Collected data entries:
·····
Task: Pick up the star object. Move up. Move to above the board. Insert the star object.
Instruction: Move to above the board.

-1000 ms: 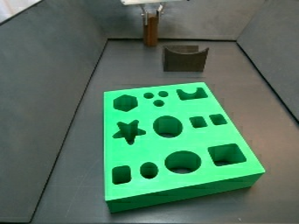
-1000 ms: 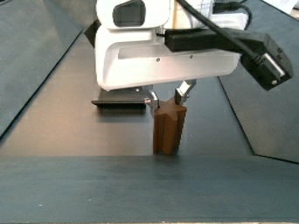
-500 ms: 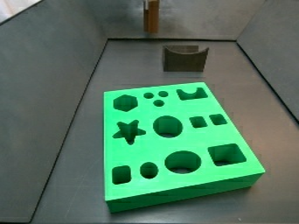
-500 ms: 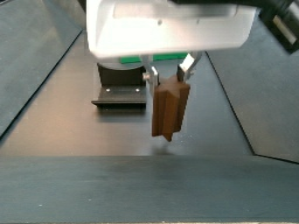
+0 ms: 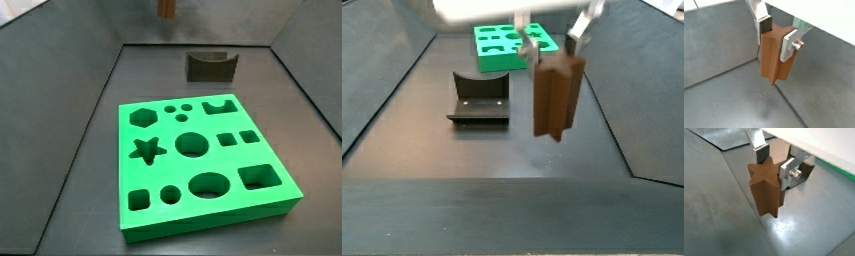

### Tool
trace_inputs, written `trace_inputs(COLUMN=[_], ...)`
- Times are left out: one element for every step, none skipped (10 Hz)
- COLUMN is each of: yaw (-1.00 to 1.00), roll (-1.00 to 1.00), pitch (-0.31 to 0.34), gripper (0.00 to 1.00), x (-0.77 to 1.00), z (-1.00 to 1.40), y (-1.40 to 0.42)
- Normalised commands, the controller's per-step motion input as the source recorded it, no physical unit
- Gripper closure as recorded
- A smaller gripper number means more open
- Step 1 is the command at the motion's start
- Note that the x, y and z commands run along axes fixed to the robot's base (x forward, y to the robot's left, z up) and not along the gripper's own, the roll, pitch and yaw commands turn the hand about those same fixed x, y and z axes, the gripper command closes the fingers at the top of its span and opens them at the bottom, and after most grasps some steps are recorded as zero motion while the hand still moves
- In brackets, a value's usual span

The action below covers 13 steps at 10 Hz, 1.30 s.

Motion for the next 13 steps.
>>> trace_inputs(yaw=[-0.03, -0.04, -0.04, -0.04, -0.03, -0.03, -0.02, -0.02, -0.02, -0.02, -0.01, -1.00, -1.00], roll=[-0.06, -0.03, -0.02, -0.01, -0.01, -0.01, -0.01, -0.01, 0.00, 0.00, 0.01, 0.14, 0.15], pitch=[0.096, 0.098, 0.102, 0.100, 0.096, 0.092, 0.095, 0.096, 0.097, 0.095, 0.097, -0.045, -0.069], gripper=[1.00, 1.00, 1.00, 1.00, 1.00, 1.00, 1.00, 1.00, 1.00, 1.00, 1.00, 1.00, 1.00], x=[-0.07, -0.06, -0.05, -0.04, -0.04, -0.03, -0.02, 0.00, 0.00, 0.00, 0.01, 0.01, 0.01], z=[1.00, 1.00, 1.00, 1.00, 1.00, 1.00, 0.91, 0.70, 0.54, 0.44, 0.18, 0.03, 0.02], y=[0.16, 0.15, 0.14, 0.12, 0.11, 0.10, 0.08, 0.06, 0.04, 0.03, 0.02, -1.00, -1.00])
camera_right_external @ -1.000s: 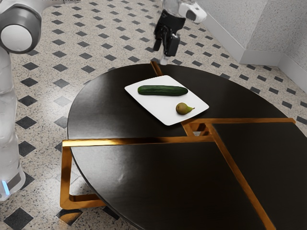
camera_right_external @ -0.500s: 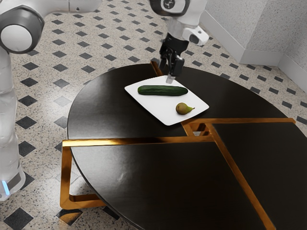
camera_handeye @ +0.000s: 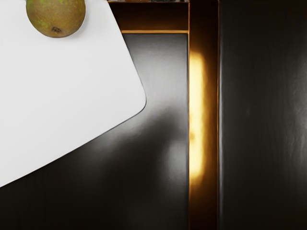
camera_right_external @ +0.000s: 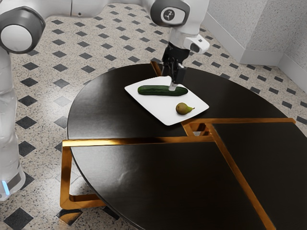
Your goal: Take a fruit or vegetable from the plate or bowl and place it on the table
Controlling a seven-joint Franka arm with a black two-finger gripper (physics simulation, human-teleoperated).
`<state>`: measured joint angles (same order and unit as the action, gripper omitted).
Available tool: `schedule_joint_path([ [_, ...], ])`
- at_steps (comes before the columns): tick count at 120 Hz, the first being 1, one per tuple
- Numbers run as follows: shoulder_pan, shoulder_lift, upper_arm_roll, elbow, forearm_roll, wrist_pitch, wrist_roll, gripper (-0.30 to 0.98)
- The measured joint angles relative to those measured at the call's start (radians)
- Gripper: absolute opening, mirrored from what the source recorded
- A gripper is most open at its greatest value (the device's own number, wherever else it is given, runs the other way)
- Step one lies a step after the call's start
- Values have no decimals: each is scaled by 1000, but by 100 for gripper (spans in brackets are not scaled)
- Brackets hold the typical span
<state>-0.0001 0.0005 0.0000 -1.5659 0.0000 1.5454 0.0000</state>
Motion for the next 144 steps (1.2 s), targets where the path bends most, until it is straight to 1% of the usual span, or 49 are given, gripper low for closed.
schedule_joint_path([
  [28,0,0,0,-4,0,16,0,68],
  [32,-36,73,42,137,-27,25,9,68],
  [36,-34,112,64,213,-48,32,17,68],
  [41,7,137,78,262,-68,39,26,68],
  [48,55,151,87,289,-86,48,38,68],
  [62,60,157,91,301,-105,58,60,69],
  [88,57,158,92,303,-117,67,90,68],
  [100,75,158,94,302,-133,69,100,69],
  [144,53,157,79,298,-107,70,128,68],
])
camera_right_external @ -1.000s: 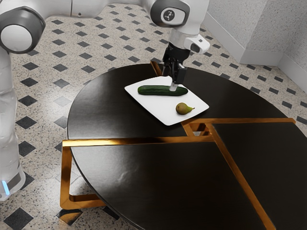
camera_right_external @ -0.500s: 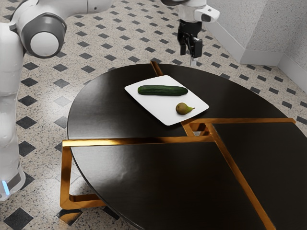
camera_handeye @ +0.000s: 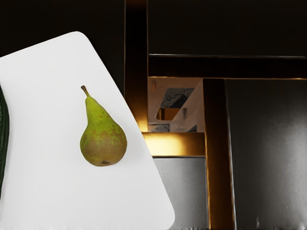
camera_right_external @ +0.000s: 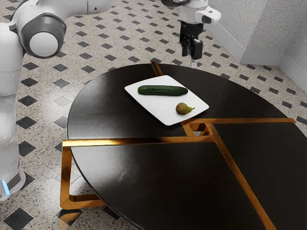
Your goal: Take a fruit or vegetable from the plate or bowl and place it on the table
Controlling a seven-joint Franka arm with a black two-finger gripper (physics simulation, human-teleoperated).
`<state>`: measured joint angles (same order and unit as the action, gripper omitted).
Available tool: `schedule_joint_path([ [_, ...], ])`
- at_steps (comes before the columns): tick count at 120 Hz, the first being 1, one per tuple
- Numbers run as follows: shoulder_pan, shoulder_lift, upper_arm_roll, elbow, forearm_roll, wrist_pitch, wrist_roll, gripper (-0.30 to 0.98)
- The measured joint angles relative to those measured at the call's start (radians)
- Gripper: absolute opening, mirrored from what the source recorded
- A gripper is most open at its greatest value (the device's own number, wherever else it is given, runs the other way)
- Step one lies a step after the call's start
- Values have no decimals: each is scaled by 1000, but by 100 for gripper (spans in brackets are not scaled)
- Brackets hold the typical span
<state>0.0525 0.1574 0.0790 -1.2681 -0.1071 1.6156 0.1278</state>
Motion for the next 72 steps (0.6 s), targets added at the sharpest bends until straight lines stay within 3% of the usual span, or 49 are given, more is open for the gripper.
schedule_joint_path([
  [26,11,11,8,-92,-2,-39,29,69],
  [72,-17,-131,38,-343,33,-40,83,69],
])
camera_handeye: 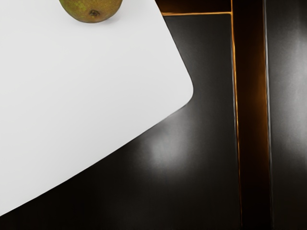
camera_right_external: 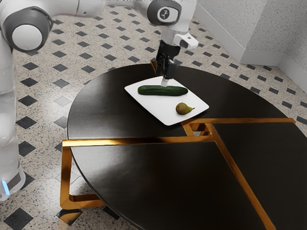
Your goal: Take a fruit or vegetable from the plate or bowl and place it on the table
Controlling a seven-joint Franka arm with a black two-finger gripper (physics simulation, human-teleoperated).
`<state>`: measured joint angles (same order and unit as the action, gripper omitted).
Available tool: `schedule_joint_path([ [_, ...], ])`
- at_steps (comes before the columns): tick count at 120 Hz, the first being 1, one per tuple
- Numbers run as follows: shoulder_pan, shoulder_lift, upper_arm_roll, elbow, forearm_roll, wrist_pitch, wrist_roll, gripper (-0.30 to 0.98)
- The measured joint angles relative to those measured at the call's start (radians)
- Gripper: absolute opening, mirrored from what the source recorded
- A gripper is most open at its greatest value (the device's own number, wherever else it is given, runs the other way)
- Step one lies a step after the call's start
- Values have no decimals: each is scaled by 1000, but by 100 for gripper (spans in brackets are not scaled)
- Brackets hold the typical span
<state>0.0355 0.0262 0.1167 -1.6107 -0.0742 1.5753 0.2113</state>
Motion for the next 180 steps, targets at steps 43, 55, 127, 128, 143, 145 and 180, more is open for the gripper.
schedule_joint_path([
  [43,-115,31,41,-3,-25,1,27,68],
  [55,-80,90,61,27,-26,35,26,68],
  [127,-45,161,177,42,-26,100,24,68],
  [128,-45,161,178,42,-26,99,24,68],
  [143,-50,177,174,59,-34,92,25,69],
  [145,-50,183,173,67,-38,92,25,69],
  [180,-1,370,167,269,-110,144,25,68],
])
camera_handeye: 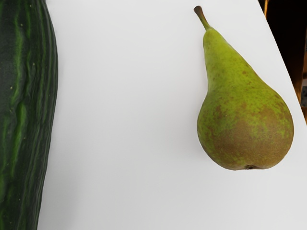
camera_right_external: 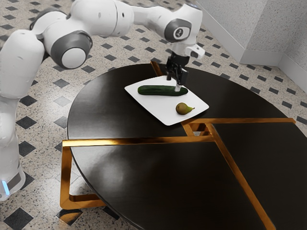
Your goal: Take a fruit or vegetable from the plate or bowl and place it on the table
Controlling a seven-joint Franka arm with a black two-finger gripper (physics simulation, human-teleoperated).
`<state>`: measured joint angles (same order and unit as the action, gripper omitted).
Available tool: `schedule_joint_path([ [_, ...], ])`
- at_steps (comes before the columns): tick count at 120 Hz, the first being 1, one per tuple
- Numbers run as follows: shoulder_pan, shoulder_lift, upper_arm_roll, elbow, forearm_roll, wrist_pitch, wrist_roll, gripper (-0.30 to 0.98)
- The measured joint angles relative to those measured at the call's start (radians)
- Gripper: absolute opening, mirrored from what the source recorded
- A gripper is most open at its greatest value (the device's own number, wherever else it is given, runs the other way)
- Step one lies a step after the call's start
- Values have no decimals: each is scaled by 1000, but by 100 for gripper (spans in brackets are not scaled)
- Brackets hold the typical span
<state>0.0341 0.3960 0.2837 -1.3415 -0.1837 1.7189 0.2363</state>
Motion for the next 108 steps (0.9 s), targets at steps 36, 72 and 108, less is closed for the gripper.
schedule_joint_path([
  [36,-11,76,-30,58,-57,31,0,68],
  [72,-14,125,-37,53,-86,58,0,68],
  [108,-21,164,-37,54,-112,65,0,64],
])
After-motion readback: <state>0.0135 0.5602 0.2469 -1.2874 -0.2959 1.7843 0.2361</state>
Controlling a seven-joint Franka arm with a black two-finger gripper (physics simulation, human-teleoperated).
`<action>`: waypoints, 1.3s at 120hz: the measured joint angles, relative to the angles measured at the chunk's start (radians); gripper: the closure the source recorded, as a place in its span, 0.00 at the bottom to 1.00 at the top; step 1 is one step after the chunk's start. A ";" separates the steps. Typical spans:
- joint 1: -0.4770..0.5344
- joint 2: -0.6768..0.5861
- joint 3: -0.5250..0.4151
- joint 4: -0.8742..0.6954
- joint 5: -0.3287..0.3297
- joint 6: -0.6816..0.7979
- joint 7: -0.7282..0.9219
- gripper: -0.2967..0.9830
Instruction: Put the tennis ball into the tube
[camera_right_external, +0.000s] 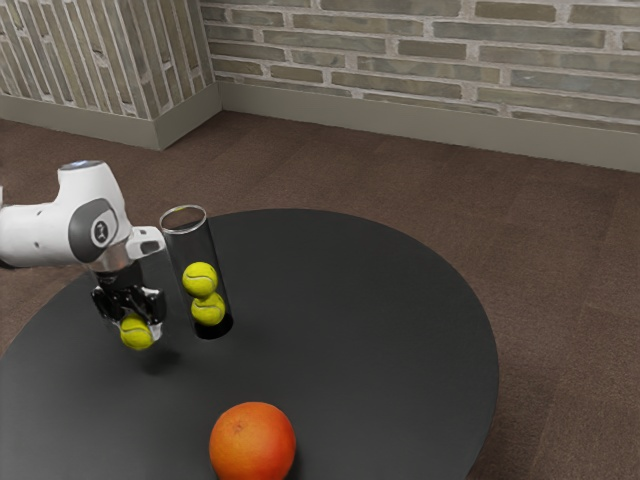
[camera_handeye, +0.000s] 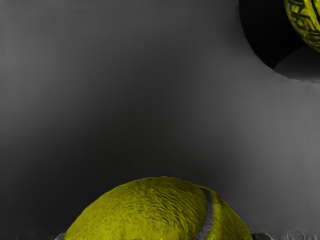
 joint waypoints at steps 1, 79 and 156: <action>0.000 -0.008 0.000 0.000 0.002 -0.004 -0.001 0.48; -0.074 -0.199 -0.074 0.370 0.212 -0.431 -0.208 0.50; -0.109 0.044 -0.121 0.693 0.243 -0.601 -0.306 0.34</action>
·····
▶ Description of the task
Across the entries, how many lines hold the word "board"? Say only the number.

▶ Output of the task
2